**THE INPUT:**
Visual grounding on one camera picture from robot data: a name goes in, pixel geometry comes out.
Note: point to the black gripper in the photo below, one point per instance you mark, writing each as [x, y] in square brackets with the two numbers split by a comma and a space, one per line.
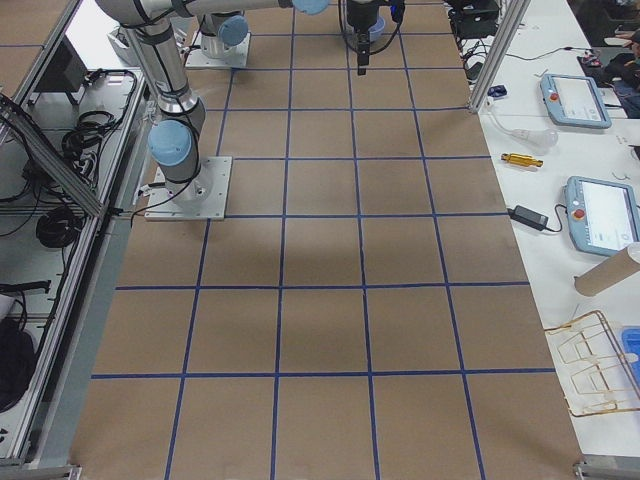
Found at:
[361, 15]

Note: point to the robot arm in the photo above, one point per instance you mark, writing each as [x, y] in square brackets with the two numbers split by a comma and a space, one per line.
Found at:
[174, 141]
[222, 32]

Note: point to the blue bowl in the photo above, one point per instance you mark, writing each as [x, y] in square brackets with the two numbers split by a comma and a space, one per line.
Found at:
[377, 29]

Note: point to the small blue black box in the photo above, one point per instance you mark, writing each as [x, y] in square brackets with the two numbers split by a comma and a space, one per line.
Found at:
[497, 91]

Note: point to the clear light bulb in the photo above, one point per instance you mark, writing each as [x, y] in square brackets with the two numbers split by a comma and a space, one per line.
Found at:
[542, 139]

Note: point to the far teach pendant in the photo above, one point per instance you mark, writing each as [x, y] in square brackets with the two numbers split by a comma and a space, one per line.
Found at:
[574, 101]

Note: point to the teach pendant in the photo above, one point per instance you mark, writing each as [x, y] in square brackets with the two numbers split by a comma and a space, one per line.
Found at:
[574, 101]
[603, 216]

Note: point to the black power adapter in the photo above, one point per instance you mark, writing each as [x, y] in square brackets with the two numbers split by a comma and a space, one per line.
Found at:
[528, 217]

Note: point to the near teach pendant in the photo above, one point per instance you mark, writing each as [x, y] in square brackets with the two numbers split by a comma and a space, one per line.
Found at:
[603, 216]

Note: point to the cardboard tube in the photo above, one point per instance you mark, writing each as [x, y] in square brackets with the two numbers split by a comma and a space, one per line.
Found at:
[609, 272]

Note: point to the blue plastic bin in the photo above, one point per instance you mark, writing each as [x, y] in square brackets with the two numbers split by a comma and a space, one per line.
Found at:
[627, 344]

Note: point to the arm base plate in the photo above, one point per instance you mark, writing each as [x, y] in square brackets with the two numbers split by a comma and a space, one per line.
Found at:
[205, 198]
[235, 57]

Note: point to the aluminium frame post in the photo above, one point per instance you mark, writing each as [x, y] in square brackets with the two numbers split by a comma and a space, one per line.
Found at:
[506, 31]

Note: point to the gold wire rack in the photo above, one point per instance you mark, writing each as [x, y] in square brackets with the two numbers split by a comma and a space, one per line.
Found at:
[595, 371]

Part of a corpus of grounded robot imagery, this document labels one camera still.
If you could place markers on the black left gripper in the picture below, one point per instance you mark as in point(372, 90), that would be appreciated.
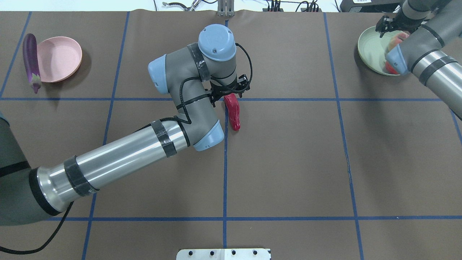
point(221, 94)

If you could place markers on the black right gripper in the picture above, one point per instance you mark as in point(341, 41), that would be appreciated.
point(395, 23)

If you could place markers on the pink yellow peach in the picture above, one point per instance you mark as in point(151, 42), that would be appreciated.
point(396, 39)

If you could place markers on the red chili pepper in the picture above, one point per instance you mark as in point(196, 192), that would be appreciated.
point(233, 108)

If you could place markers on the purple eggplant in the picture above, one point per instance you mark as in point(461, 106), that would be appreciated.
point(30, 60)

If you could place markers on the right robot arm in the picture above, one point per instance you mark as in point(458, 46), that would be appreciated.
point(432, 25)

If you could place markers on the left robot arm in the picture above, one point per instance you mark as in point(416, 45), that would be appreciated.
point(195, 77)

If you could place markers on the green plate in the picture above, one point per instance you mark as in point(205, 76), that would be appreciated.
point(373, 50)

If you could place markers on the pink plate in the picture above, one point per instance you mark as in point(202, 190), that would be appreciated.
point(58, 58)

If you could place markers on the aluminium frame post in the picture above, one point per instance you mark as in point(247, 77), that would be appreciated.
point(225, 8)

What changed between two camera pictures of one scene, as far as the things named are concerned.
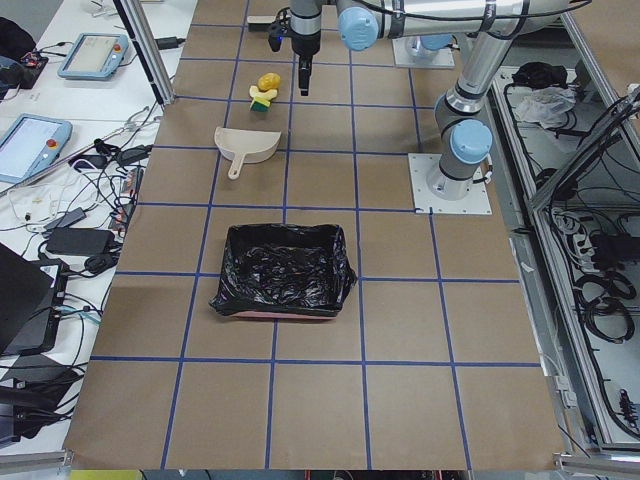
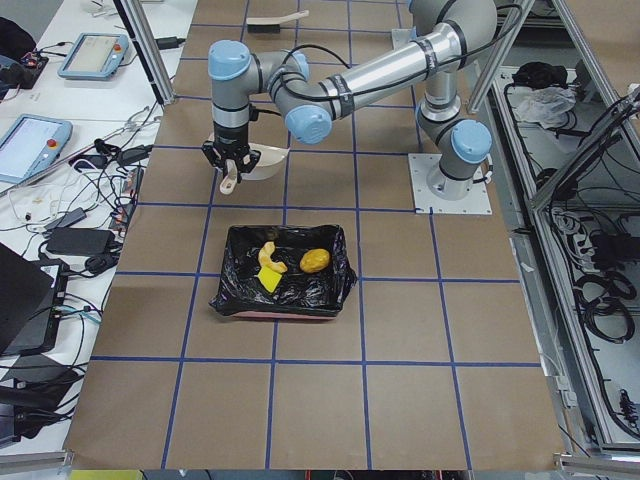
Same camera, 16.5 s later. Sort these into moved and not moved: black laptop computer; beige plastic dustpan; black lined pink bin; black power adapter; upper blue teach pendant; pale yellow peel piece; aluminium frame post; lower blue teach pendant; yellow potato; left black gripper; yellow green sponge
Moved: beige plastic dustpan; yellow potato; pale yellow peel piece; yellow green sponge; left black gripper
Not moved: black lined pink bin; upper blue teach pendant; lower blue teach pendant; black power adapter; aluminium frame post; black laptop computer
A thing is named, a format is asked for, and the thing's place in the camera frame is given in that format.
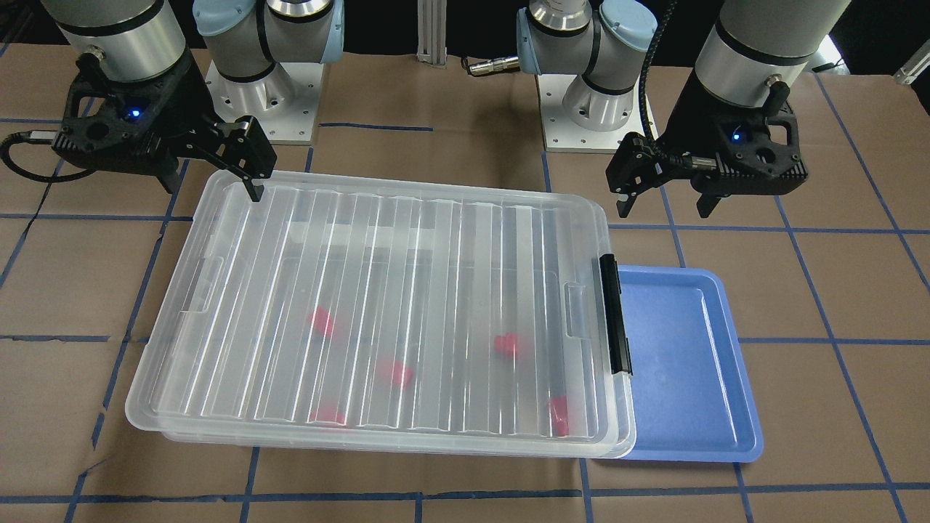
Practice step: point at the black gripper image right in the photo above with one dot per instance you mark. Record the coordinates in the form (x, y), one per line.
(689, 120)

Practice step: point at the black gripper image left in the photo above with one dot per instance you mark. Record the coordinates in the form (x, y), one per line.
(176, 94)

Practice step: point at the red block moved to tray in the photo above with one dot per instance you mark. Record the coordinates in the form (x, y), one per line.
(507, 345)

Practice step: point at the clear plastic box lid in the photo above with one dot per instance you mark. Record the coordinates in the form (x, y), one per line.
(370, 312)

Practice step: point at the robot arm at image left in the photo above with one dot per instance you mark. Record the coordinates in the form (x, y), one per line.
(246, 39)

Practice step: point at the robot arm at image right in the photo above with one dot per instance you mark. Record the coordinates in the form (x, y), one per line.
(612, 47)

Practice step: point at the blue plastic tray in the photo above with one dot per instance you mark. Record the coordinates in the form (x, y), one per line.
(692, 397)

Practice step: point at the clear plastic storage box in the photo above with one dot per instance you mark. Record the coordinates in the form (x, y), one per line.
(617, 407)

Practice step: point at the red block centre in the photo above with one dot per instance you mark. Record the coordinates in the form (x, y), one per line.
(395, 373)

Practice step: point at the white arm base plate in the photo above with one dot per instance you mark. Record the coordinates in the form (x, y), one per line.
(285, 103)
(577, 119)

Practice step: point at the black box latch handle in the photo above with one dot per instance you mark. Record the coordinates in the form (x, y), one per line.
(617, 341)

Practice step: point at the silver cable connector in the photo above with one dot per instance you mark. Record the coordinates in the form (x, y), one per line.
(499, 65)

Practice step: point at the aluminium frame post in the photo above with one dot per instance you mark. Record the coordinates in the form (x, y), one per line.
(431, 19)

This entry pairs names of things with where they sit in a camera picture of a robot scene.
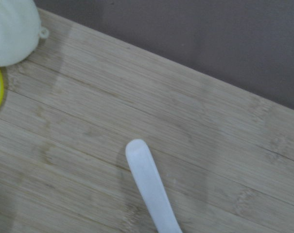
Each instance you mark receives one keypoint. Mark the white ceramic spoon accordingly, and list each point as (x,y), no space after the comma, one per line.
(150,186)

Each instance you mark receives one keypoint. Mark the bamboo cutting board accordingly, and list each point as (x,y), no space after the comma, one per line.
(225,156)

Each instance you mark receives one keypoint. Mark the white onion half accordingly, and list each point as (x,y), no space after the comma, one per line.
(20,30)

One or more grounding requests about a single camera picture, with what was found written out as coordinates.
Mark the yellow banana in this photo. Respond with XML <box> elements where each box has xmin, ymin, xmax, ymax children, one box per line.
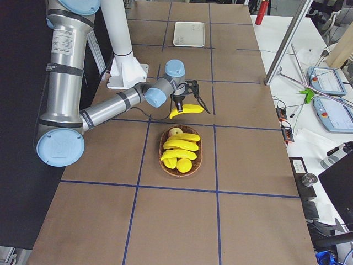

**EXERCISE:** Print the lines from the one that contains "Each instance you mark receives one keypoint. Mark the bamboo" through the final line of the material above, exactly and only those, with pictures left out.

**RESPONSE:**
Each instance you mark receives one keypoint. Mark the bamboo cutting board accordingly, and list each point as (x,y), no space after the comma, one per line.
(225,156)

Each instance you mark receives one keypoint. Mark the white onion half accordingly, and list each point as (x,y), no space after the comma, one per line.
(20,30)

One or more grounding requests about a single camera picture, with what was found written out as coordinates.
Mark the yellow banana in this photo. Respond with XML <box> elements where each box has xmin, ymin, xmax, ymax children, one box per line.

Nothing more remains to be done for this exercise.